3. American AA is coercive. Brooks wisely notes, in acknowledging that AA doesn't work particularly well, "There is no single program that successfully transforms most people most of the time." But virtually everyone who ends up in AA in the United States is sent (forced) to attend AA or comparable programs -- for example through drug courts, or even municipal traffic courts after a DUI. Why does this occur? Because the AA movement is spearheaded by true believers who believe what was good for them is good for everyone, as Brooks himself hints: "There are millions of people who fervently believed that its 12-step process saved their lives." Naturally, these people are inclined to "recommend" that others follow their one truth path. This, even though Brooks notes, "the majority, even a vast majority, of the people who enroll in the program do not succeed in it."

4. The government, especially, should not be involved in spiritual salvation and identity change. As Brooks correctly states, people become sober when they "achieve broad spiritual awakenings, and abstinence from alcohol ... [is then] a byproduct of that larger salvation." Fair enough, but how does this go with point three, that people are routinely sent to AA by courts and social agencies? Four of nine federal circuit courts (as well as New York's and several other states' highest courts) have ruled that people with religious objections (Buddhists, atheists, Jews) cannot be compelled to attend AA or a 12-step program, and must be permitted alternatives. I know, I know ... AA isn't religious, and Step 3, "Made a decision to turn our will and our lives over to the care of God as we understood Him," isn't really about that God -- you know, the Christian one. But those dang courts keep begging to differ -- forcing people to bow to any form of God is just not part of the Constitution.
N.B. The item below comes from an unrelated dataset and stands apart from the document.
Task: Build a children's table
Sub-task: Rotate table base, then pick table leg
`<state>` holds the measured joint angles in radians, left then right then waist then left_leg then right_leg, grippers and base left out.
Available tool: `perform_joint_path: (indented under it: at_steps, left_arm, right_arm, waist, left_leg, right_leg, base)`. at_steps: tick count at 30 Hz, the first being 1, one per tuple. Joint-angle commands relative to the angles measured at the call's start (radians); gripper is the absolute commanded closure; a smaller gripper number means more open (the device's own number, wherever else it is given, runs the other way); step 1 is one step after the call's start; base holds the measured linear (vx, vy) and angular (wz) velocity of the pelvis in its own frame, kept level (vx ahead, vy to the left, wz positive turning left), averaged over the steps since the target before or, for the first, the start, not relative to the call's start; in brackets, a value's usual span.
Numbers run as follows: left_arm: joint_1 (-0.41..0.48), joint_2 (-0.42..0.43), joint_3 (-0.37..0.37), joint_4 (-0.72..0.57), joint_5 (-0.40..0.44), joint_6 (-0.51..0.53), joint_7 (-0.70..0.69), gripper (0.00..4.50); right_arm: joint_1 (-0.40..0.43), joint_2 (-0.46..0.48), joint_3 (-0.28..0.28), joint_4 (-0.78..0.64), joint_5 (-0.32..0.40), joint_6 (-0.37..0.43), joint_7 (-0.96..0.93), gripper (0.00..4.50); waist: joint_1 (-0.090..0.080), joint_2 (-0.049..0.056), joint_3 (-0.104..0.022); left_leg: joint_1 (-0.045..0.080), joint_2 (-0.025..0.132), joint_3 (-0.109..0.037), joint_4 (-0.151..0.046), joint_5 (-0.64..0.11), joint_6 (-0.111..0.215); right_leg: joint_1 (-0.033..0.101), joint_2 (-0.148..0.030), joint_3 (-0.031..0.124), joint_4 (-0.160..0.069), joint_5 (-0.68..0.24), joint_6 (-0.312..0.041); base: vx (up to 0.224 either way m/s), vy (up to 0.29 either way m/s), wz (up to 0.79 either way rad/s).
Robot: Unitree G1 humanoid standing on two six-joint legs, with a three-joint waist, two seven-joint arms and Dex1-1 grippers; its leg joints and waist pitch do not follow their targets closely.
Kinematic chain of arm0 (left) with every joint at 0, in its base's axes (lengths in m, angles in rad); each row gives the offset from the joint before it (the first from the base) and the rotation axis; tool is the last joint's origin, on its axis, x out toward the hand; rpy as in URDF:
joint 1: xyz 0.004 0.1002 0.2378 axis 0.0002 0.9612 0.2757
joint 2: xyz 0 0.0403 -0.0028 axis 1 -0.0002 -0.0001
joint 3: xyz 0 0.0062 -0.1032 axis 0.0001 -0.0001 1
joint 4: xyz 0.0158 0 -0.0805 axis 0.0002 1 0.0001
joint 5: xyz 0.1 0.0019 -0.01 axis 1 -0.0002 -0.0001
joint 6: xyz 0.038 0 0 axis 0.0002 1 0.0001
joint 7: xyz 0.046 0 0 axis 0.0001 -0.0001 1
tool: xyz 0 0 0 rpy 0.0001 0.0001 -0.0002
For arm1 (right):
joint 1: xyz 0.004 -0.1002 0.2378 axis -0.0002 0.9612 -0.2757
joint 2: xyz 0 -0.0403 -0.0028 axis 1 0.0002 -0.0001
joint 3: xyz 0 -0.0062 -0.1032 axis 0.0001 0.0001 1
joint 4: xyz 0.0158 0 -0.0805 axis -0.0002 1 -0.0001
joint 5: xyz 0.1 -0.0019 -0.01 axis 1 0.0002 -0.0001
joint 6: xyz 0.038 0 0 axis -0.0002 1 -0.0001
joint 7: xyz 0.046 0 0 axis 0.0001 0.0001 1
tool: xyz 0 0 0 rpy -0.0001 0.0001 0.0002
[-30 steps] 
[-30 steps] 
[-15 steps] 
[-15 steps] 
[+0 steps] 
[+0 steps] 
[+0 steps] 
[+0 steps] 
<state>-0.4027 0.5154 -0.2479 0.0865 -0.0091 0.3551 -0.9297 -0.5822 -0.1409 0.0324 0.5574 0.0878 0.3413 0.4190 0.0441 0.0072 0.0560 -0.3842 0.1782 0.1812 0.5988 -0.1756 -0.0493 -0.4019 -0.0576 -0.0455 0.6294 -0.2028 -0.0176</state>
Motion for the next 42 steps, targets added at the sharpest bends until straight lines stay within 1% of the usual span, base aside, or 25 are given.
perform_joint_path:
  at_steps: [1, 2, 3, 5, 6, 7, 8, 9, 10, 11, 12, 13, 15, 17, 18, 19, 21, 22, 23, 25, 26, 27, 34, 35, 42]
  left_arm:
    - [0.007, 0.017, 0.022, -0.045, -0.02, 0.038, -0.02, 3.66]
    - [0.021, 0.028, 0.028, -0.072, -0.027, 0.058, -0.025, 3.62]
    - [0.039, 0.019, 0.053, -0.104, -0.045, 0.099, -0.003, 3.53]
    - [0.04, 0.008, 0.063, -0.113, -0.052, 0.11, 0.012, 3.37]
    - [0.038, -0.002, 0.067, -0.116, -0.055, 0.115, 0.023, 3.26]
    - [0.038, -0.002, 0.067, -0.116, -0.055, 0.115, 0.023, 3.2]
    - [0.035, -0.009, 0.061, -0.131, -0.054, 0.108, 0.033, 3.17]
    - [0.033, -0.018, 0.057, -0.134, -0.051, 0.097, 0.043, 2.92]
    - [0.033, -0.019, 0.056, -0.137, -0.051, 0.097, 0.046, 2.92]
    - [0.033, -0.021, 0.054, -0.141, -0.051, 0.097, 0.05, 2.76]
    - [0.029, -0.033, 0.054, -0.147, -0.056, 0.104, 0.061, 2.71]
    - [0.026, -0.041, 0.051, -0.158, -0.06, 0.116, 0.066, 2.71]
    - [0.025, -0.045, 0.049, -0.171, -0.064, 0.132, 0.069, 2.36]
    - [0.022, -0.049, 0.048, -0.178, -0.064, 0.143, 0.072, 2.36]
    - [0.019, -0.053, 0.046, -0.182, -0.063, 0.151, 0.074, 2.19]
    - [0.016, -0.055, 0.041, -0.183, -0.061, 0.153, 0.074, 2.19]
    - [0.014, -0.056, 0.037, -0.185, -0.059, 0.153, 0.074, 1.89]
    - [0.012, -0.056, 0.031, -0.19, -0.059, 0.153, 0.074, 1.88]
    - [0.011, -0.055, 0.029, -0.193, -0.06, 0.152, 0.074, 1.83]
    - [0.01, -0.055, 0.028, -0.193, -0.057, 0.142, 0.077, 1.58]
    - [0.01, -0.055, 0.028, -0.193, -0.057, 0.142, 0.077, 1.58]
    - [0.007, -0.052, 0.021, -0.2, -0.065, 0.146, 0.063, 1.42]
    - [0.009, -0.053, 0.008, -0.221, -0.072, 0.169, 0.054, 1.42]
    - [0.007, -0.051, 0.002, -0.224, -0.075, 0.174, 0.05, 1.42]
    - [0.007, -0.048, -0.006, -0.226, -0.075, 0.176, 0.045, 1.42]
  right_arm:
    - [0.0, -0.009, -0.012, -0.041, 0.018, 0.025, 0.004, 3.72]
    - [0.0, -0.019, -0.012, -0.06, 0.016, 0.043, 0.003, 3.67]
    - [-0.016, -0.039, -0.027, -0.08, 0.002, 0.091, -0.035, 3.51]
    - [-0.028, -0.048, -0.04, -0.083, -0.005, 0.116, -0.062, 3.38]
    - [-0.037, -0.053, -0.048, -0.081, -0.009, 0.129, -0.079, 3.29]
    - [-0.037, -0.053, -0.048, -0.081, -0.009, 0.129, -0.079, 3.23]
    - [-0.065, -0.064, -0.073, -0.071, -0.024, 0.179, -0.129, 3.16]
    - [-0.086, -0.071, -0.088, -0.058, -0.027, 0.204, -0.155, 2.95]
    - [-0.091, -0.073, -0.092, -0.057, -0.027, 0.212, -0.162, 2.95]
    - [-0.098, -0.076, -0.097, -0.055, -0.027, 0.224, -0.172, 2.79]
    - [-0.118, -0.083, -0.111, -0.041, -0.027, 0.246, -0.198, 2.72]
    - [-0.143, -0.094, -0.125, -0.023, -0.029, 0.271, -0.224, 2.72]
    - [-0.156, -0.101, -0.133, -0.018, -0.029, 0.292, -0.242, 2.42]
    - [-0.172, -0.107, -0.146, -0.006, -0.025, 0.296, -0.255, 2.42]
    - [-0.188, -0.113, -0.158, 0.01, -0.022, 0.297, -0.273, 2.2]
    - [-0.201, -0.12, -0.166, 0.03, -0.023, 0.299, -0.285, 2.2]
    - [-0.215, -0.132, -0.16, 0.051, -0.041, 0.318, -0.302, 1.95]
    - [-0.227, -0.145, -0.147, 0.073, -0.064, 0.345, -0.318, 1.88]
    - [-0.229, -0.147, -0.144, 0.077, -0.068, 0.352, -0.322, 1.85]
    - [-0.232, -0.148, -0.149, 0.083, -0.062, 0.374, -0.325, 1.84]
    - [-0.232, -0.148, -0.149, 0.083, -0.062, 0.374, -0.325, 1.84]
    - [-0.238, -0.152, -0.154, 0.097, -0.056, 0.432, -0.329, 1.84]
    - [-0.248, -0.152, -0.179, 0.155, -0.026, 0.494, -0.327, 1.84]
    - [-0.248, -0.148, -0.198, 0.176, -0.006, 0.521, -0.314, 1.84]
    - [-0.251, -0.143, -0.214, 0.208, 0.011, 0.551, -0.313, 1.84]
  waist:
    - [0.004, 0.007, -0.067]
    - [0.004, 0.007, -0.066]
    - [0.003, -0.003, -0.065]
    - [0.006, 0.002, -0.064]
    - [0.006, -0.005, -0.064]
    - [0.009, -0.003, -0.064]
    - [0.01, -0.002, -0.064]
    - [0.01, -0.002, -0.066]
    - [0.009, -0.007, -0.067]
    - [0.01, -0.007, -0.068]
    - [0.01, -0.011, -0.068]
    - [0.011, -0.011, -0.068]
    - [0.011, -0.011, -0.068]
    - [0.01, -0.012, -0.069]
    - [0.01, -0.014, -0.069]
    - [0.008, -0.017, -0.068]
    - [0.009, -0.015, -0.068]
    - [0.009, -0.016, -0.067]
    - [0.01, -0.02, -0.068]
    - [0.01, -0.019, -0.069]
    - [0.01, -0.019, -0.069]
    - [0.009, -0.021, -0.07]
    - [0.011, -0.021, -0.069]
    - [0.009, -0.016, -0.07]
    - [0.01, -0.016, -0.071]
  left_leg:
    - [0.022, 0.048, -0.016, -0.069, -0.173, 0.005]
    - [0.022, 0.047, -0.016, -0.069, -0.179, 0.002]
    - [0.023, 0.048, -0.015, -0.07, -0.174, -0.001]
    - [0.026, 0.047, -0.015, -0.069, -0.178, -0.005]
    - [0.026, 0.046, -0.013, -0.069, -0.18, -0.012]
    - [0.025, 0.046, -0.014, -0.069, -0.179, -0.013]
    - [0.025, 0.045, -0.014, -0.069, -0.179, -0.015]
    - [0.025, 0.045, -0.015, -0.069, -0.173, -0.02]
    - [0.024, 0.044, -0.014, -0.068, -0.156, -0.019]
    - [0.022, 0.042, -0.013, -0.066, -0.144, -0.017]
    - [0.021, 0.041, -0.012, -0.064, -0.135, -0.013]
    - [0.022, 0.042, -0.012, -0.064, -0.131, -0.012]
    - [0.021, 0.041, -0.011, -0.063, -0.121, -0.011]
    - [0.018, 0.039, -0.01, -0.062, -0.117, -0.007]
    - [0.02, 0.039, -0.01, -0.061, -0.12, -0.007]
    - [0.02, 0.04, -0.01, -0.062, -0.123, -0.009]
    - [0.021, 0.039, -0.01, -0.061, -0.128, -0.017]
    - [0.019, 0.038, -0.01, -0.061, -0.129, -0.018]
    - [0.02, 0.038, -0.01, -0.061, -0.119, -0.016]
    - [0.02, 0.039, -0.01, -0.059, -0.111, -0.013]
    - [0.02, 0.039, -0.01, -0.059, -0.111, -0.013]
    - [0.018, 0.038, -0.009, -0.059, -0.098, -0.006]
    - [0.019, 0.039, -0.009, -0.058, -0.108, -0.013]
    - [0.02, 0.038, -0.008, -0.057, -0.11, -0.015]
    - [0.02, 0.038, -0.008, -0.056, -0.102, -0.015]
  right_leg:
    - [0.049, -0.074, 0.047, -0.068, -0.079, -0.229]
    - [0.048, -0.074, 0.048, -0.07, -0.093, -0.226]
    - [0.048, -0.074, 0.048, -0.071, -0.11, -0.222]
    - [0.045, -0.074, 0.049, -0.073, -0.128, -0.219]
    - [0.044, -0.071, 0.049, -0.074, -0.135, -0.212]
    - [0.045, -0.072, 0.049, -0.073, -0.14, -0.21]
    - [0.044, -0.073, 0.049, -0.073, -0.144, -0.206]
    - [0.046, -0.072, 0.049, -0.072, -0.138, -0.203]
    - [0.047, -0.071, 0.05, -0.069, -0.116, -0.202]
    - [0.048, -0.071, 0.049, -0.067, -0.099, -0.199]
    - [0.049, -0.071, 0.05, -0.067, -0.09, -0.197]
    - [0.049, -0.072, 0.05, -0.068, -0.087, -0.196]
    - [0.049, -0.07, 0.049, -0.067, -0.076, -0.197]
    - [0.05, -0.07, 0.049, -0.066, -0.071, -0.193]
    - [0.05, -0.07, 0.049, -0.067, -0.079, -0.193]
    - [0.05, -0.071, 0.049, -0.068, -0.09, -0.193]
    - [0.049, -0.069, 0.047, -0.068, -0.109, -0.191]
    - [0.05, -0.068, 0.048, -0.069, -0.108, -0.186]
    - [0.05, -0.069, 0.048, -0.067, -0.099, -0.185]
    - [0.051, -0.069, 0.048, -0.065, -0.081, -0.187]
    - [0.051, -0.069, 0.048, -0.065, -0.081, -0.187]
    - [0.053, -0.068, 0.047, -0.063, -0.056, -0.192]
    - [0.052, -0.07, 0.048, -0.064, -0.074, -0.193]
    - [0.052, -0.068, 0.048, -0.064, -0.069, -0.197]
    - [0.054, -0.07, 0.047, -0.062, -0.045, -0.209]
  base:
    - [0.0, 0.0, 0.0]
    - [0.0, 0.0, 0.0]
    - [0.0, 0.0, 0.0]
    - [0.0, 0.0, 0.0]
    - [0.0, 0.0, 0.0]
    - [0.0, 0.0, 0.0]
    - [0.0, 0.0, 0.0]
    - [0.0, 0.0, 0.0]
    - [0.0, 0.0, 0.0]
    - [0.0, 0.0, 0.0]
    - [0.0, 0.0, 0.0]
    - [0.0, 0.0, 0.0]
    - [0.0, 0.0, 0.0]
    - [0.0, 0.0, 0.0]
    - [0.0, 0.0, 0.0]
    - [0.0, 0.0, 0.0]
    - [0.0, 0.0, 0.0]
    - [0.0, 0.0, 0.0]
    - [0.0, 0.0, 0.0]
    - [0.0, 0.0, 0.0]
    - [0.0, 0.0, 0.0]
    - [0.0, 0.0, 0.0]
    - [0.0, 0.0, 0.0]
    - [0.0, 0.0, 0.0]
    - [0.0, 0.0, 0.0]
5. We need to be encouraging alternatives to AA. Brooks does not make the proper deduction from noting that, "There is no single program that successfully transforms most people most of the time." Since AA and the 12 steps are used in over 90 percent of American treatment programs, we need to provide more ready alternatives to AA, not inject more resources and energy into the system that has been around three-quarters of a century, will little noticeable society-wide improvement in our drinking. Therapeutically, providing choice is a powerful tool, since it turns around many people's resistance to AA's Step 1 -- acknowledging that you are powerless. People tend to do better pursuing programs they believe in.

The most promising trends in alcoholism treatment are motivation enhancement (developed by psychologist William Miller), which avoids dictating to clients and instead allows them to express and pursue their own values, and mindfulness (developed by psychologist Alan Marlatt), the Zen Buddhist technique of meditation and focusing on inner states and needs. I use these techniques in my Life Process Program, which provides a non-12-step alternative that many people welcome, and in fact do better at.

And, while I'm at it, let me mention that I have recently written a foreword for Amy Lee Coy's From Death Do I Part, which is the story of a 34-year-old woman's quitting drinking after two decades of alcoholism (and assorted other addictions) and a dozen, at least, exposures to AA and 12-step rehab. She did so when she finally took ultimate responsibility for her own life.

P.S. Dave, read the comments, especially the ones that say any alcoholics who read this will die.